Why does this matter?

It’s important because there are differences between git and github. I can’t trust github to be consistent with git, even for a simple change if the SHA do not match.

git can resolve the same code appearing with different SHA, github relies on the SHA to compute differences between branches.

The reason for the difference? git computes the difference between branches using diff, github computes the differences between branches using SHA.

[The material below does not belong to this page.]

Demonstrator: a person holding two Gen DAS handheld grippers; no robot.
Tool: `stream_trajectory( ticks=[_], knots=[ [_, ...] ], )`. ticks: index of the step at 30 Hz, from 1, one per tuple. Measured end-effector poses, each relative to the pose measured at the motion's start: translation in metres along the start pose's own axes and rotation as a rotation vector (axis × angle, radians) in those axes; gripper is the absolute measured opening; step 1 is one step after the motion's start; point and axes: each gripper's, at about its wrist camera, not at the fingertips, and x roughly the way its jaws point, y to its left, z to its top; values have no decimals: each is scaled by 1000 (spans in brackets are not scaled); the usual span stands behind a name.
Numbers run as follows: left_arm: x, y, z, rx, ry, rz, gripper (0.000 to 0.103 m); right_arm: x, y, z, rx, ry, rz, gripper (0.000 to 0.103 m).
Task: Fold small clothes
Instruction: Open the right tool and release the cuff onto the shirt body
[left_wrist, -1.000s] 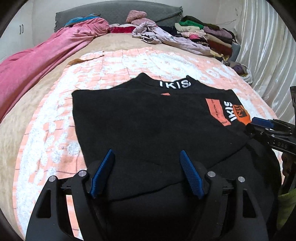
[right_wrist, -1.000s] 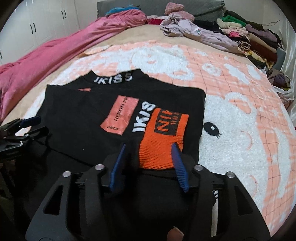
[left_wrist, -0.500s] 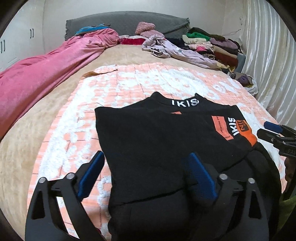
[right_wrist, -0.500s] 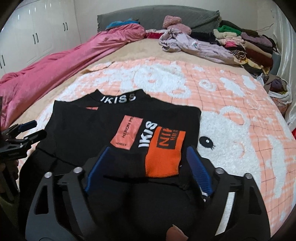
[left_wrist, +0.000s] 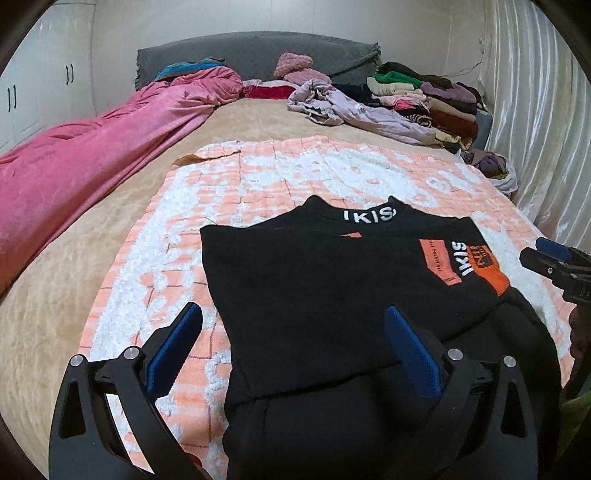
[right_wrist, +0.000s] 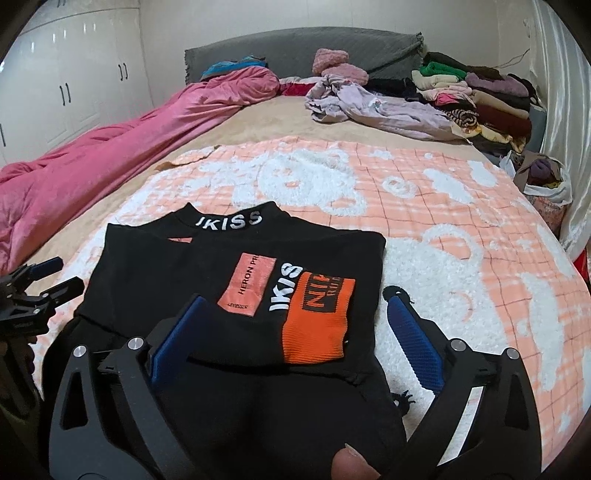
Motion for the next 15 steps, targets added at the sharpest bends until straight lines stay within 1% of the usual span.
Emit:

The only difference between the branches master and develop3 is the SHA values for the change:

On master branch:

vagrant@ubuntu-xenial:/vagrant$ git blame -s work_file.txt
fabcea4b 1) start of work stuff
fabcea4b 2) work stuff 1
fabcea4b 3) work stuff 2
c92a36c5 4) work stuff 3
c92a36c5 5) work stuff 4
e492f5f3 6) work2 changes
e492f5f3 7) more work2 changes
de94346e 8) work3 stuff
de94346e 9) more work3 stuff

On develop3 branch:

vagrant@ubuntu-xenial:/vagrant$ git blame -s work_file.txt
fabcea4b 1) start of work stuff
fabcea4b 2) work stuff 1
fabcea4b 3) work stuff 2
c92a36c5 4) work stuff 3
c92a36c5 5) work stuff 4
e492f5f3 6) work2 changes
e492f5f3 7) more work2 changes
88e6fff2 8) work3 stuff
88e6fff2 9) more work3 stuff

So, that’s one area git and github differ!

Lesson Learned

We have to adjust our workflow for the ways git and github treats differences in code. It’s a subtle difference, but with greater consequences in that we cannot use the tooling to help us, which adds work (that is not value add!)

For now, I will be remastering the develop branch with higher frequency.